Another preclinical trial, conducted by the reputable contract research organization Charles River Laboratories International, Inc. (CRL) showed no signs of toxicity when pregnant animals and their fetuses were injected with PLX cells intramuscularly, based on a statistically-significant decrease in systolic blood pressure in mice induced with hypertension, with a likewise reduction of proteinurea, suggesting normal blood pressure and kidney function - all mothers and babies remained well. Importantly, PLX cells had no effect on control mice, contributing greatly to the safety conclusion. Plans to move forward in human testing are being shaped with the help of the company's newly formed steering committee.
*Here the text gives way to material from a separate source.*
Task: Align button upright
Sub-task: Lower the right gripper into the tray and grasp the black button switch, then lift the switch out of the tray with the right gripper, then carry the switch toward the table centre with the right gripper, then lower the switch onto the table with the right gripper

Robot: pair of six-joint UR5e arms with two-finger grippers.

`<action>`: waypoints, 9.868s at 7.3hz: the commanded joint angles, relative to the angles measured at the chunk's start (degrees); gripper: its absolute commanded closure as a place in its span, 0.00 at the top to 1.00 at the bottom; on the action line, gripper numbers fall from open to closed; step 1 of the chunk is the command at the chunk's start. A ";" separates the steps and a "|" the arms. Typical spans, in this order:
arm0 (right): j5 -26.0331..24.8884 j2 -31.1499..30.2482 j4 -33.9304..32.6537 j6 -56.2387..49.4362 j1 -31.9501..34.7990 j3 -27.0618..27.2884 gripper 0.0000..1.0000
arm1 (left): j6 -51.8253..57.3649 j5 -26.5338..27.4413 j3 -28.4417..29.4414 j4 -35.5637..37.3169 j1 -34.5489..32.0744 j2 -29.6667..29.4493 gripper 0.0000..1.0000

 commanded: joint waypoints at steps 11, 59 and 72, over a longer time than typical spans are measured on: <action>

It is likely that PLX Cells perform many unknown functions that have yet to be fully discovered or understood. Last summer, University of Pittsburgh Schools of the Health Sciences published an interesting study showing placental cells to have an ability to halt viruses crossing from women to their babies in-utero, pointing toward an approach to fight viral infection during pregnancy and increase the likelihood of a healthy birth. Human placental cells are proving to divulge biochemical mechanisms evolved to prevent viral infection of other cells and tissue, leading researchers to hope for the development of future novel therapies - possibly an antibiotic based on cell therapy.
Pluristem faces a number of clear risks in this latest addition to its pipeline; along with standard regulatory hurdles and the expense of clinical trials, the cause of this maternal disease remains elusive and that may complicate study procedures and cloud the issue at the FDA, where unknown mechanisms of action do not always sit well when results are finally reviewed. On a positive note, I feel the agency would be motivated to look kindly on Pluristem's applications to begin human studies as there is no cure available for preeclampsia, and its backlash for the women who have suffered it is harsh.
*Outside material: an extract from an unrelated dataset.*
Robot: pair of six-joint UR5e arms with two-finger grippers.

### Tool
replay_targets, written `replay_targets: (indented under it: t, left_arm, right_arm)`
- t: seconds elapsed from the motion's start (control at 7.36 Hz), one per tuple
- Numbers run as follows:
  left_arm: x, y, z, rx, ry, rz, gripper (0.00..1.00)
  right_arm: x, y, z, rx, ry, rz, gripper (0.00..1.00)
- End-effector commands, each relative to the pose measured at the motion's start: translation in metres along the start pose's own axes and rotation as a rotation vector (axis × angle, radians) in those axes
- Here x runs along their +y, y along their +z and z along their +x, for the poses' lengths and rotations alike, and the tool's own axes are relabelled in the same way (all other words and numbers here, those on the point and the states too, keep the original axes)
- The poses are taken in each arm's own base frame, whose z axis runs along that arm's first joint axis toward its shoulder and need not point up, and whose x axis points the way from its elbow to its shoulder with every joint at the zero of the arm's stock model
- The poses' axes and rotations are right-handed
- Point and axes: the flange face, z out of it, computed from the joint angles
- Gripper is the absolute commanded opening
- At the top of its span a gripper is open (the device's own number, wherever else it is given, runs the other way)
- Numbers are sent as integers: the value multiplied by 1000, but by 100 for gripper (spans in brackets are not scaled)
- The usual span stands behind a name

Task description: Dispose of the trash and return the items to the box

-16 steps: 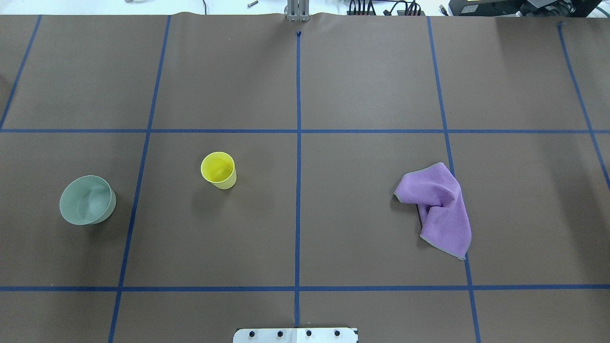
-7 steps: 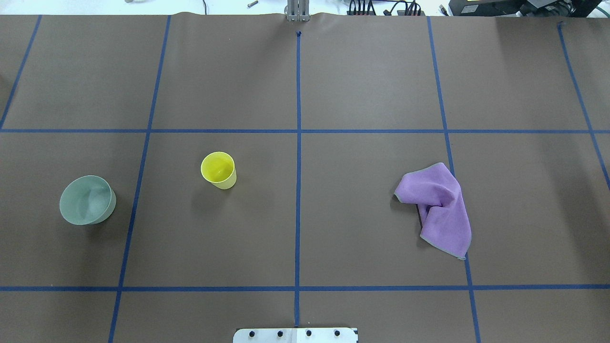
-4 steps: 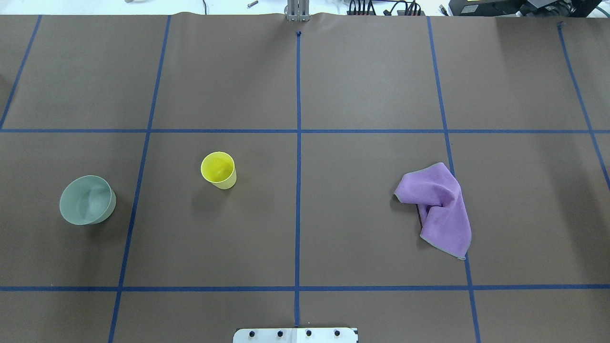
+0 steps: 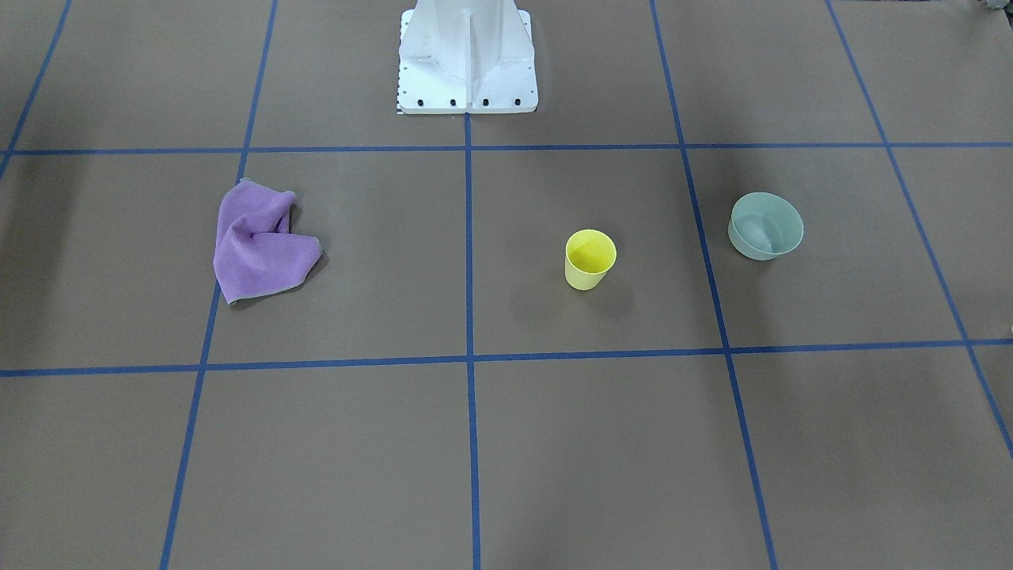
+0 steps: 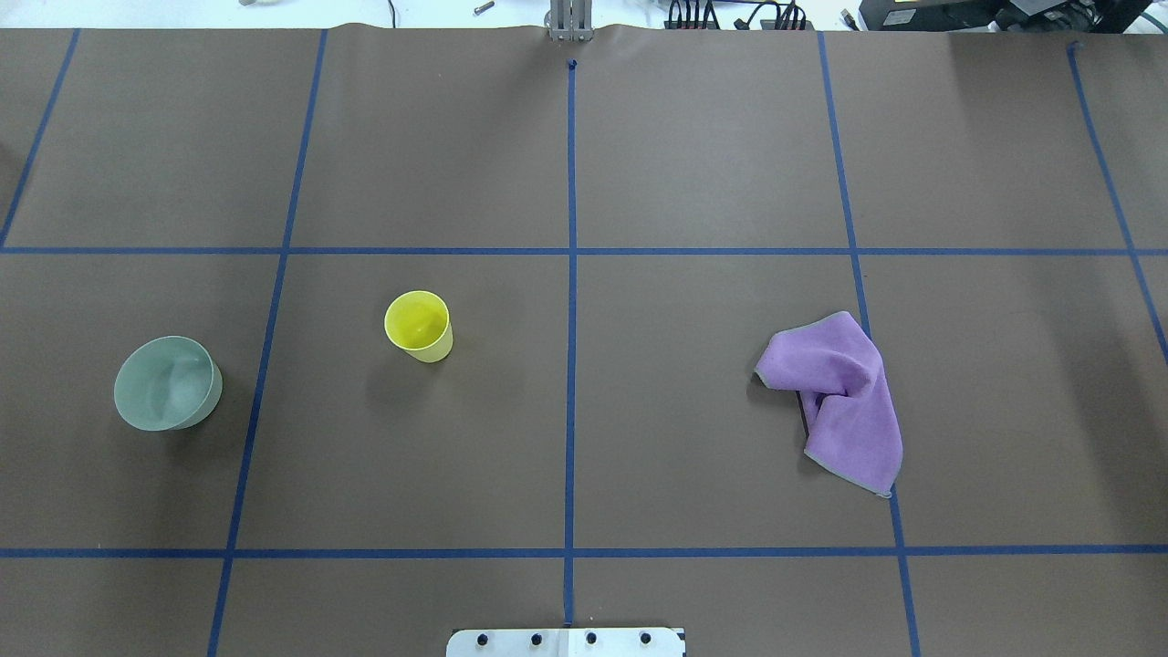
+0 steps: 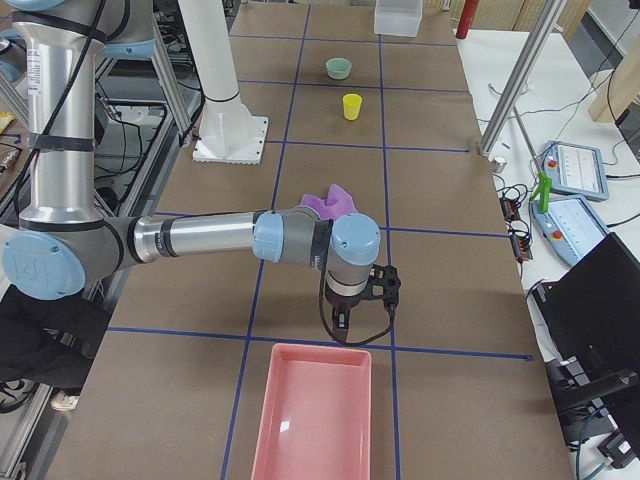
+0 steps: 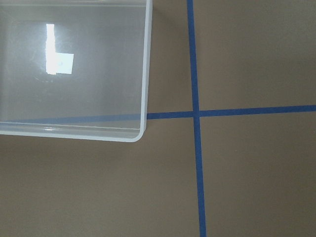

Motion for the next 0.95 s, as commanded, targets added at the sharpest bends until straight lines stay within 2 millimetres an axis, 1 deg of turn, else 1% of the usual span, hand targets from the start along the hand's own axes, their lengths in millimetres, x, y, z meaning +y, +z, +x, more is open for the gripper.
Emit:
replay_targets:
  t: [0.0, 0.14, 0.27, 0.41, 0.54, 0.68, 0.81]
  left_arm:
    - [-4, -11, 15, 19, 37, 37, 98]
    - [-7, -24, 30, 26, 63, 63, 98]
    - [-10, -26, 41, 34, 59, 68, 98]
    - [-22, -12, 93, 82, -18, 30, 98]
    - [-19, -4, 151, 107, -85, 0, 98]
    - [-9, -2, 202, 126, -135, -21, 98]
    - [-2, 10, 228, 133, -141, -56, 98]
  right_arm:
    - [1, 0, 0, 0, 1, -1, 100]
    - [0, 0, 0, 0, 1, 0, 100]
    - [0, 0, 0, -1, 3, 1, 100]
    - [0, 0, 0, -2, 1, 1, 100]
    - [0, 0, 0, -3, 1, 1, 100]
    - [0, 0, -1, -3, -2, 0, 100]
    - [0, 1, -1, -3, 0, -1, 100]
Preeclampsia is a pervasive, worldwide medical condition, dangerous to pregnant women where standardized treatment criteria is problematic and management of the disease is flawed. Pluristem's PLX cells may represent a way to streamline care while improving its quality, without subjecting women to a battery of pills for hypertension or convulsion whose effect might be deleterious on a growing fetus. If approved to start clinical trials, this would be Pluristem's ninth indication, proving its technology to be a true platform and driving more value to its underappreciated stock.